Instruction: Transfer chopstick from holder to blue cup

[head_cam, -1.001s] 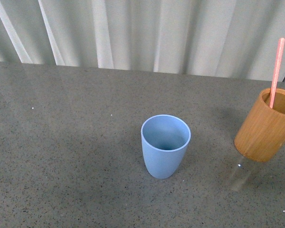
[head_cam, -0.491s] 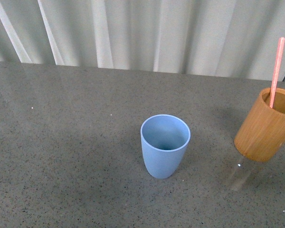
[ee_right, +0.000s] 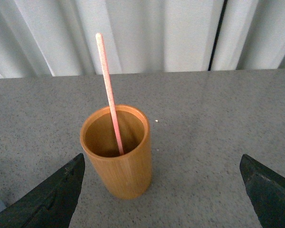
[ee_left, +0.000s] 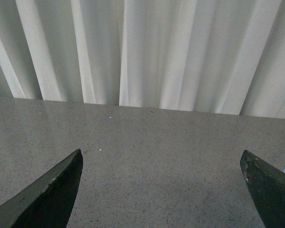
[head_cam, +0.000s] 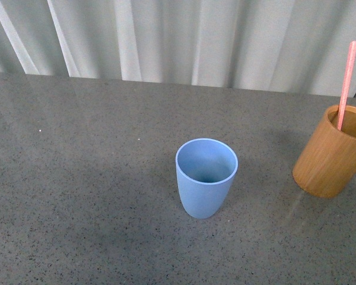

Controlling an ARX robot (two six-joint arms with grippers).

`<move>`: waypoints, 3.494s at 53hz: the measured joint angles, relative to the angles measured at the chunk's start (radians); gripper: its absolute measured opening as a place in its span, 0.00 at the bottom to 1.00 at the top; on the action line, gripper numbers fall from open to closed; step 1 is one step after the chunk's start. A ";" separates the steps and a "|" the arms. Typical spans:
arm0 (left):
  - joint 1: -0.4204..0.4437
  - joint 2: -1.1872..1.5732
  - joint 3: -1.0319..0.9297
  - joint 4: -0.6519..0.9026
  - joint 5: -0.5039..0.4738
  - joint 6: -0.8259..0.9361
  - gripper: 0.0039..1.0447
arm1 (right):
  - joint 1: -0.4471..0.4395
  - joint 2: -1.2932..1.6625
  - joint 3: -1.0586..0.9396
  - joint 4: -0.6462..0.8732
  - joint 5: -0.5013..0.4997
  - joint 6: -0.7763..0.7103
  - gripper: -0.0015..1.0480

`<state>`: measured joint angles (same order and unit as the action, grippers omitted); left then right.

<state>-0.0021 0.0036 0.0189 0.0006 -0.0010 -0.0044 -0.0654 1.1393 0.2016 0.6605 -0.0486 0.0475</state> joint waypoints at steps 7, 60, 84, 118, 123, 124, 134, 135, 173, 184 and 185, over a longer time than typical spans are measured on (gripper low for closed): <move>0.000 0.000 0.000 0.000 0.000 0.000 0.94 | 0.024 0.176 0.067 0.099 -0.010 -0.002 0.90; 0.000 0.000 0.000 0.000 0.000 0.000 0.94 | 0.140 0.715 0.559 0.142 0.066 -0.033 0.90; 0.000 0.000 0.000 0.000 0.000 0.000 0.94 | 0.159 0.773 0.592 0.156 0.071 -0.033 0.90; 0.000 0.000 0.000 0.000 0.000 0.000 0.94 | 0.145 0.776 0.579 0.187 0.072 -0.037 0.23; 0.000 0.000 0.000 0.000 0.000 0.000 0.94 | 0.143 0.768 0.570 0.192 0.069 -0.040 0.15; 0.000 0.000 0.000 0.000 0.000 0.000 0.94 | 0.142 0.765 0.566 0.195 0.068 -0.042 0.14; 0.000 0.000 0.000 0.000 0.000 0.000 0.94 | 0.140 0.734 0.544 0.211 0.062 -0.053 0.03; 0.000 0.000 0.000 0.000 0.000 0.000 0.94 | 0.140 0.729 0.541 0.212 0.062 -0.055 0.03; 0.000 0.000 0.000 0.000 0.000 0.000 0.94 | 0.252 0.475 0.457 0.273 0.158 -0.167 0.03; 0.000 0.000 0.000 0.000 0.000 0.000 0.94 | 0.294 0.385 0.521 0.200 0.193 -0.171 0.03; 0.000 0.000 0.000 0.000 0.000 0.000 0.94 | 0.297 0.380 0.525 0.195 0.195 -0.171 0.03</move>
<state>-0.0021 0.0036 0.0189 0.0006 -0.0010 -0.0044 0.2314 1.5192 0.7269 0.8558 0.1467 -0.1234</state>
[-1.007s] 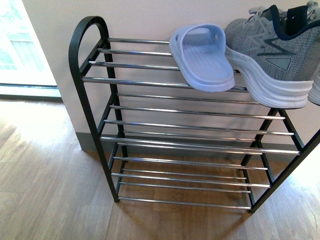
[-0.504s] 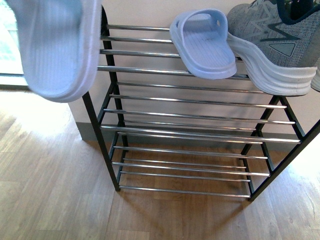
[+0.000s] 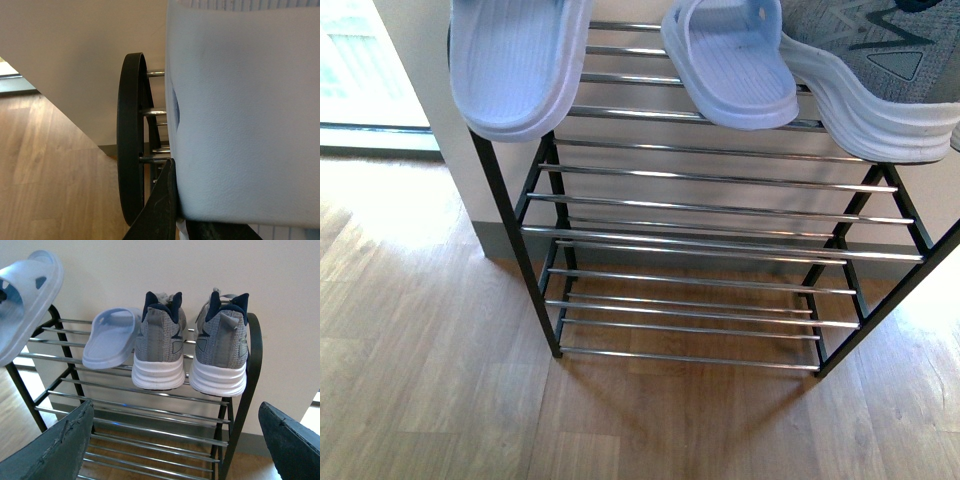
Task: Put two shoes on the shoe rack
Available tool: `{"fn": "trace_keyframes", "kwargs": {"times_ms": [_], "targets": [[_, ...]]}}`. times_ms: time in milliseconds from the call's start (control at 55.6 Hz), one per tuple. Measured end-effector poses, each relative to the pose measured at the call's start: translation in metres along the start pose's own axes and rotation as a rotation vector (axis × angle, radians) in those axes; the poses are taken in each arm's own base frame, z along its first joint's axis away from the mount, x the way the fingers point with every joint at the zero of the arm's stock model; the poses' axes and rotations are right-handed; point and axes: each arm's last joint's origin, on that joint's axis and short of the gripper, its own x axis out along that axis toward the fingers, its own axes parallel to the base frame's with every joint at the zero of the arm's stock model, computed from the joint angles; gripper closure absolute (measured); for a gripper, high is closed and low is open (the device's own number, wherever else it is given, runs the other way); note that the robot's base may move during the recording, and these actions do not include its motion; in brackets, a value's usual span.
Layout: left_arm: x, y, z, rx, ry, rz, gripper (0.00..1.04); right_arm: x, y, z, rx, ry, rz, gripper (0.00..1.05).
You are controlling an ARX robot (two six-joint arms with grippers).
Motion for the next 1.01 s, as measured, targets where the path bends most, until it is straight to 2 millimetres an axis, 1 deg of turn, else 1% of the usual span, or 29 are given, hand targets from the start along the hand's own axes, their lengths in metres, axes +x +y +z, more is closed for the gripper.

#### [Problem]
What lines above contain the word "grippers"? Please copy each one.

#### [Answer to the problem]
Controlling an ARX robot (two six-joint arms with grippers).
`<state>`: measured joint angles (same order and unit as the action, grippers omitted); left then right.
You are controlling an ARX robot (two six-joint arms with grippers).

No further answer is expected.